#### [WHAT IS REQUIRED]
The answer should be a single number, the count of lines in this material that contain "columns".

#### [THE DATA]
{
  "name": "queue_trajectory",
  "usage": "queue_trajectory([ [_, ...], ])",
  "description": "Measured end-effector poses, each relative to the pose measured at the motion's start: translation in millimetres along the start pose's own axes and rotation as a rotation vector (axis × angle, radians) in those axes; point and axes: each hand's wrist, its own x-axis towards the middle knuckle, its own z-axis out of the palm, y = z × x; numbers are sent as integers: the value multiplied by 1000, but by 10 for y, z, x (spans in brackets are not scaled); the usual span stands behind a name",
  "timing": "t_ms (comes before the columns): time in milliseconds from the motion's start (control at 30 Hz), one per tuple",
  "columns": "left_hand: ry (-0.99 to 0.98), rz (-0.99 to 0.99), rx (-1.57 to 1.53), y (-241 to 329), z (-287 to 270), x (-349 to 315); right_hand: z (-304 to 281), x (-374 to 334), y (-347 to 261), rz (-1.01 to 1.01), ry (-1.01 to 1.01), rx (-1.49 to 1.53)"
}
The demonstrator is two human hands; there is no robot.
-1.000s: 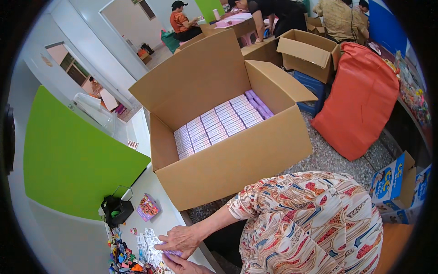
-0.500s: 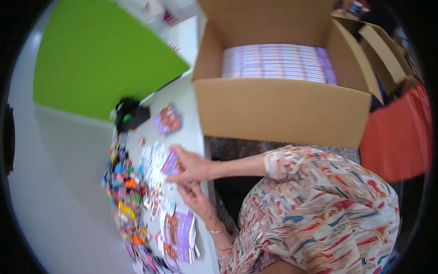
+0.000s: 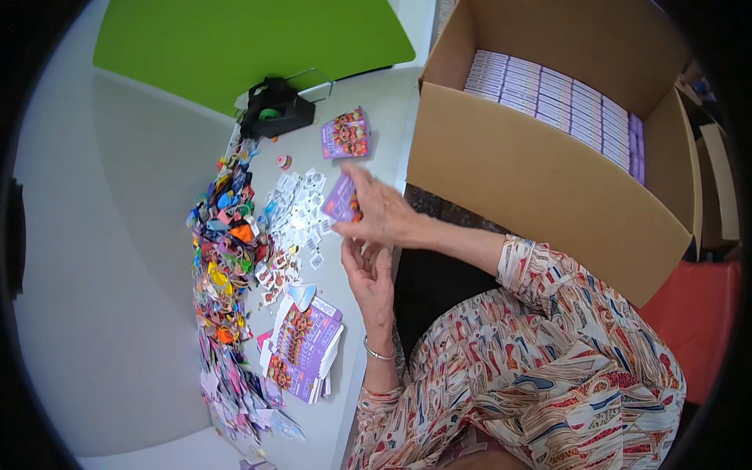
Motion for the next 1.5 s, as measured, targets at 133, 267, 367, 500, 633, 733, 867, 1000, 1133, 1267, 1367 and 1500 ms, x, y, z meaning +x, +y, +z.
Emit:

#### [WRITTEN ANSWER]
2